Ministero della Pace al Salone del Libro, ecco com’è andata

News pubblicata il: 19/05/2026

Non un’utopia astratta, ma una «scienza della nonviolenza» da tradurre in architettura istituzionale. È stato questo il tema centrale dell’incontro tenutosi al Salone del Libro di Torino 2026, per la presentazione del volume “Il Ministero della Pace. Dalla Visione alla governance: le 5 rotte” (Sempre Editore). L’incontro è stato guidato da Marco Girardo, direttore di Avvenire, che ha evidenziato l’urgenza di considerare la pace come un obiettivo da perseguire attivamente, piuttosto che un concetto da evocare nei momenti di crisi. Laila Simoncelli, avvocata per i diritti umani, ha suggerito un ribaltamento dell’Articolo 11 della Costituzione italiana: «Ripudiare la guerra» deve essere inteso come un dovere proattivo, che necessità di ministeri e competenze paragonabili a quelle della macchina bellica. Inoltre, ha sottolineato l’importanza dell’educazione alla pace nel sistema scolastico, evidenziando il rischio che i giovani, privi di tali strumenti, possano subire o riprodurre la violenza.

 

Matteo Fadda, responsabile generale della Comunità Papa Giovanni XXIII, ha arricchito il dibattito portando l’esperienza di Don Oreste Benzi, il fondatore della Comunità, il quale credeva che la pace fosse una questione di giustizia e non solo di bontà. L’Operazione Colomba, con giovani impegnati come scudi umani in conflitti come quello in Ucraina, rappresenta concretamente questa visione della pace. Gianfranco Cattai, coordinatore di Retinopera, ha parlato dell’importanza della cooperazione locale, come dimostrato dall’esperienza a San Salvario a Torino, in cui il dialogo tra le culture ha portato a una crescita comune. In chiusura, Simoncelli ha riaffermato che la nonviolenza è una scienza necessaria in tempi di crisi e non un lusso per tempi tranquilli. Il Ministero della Pace non deve rimanere un’idea astratta; è tempo di un vero cambiamento strutturale nella nostra società, dove la pace sia un obiettivo condiviso e prioritario.

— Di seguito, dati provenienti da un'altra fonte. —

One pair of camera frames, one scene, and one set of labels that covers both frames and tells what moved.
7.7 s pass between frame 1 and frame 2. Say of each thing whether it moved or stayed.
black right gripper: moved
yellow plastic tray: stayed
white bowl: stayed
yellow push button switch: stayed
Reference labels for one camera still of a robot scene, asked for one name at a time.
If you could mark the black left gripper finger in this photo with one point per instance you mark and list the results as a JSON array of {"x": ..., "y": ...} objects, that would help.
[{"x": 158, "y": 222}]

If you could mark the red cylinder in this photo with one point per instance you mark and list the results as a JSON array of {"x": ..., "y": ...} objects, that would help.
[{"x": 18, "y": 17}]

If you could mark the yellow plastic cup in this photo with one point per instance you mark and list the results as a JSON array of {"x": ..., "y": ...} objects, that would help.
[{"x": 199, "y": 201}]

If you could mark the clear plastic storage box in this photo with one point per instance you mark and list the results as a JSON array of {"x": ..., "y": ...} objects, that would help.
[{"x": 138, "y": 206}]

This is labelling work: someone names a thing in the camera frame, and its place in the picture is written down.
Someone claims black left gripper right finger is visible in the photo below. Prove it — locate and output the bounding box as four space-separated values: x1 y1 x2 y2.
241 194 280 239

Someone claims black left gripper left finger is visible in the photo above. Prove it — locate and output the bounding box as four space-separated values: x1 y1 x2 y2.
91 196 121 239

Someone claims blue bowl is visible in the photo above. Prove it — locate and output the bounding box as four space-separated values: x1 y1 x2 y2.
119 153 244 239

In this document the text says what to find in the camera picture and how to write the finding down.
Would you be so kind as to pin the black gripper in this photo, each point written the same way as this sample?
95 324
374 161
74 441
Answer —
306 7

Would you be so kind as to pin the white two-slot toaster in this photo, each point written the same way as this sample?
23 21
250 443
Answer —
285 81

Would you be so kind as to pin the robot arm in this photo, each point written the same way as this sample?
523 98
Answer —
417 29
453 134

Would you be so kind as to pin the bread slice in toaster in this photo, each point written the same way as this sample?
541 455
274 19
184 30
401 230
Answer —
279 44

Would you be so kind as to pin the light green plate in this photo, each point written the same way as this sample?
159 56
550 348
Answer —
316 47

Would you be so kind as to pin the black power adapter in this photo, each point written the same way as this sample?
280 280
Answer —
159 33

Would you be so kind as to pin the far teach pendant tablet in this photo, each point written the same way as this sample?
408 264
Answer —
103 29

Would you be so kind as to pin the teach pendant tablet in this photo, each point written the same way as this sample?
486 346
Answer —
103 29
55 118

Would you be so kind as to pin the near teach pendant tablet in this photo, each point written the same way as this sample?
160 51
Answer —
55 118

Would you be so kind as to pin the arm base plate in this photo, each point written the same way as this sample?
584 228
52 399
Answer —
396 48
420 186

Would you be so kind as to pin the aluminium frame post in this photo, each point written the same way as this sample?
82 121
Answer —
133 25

In chiusura ha toccato il tema del disarmo e della difesa civile non armata.

 

Laila Simoncelli ha ribadito: «La nonviolenza è una scienza, non un lusso per tempi tranquilli.» Dobbiamo smettere di pensare che la pace sia un’utopia e iniziare a vederla come un’architettura. E ancora: «Bisogna passare dal movimentismo pacifista ad un pacifismo strutturale perché mentre quelli che vogliono la pace sventolano la bandiera, la guerra ha budget, bilanci, competenze, programmazione.» Non dobbiamo più chiederci se il Ministero della pace è necessario, ma dobbiamo chiederci perché ancora non esiste.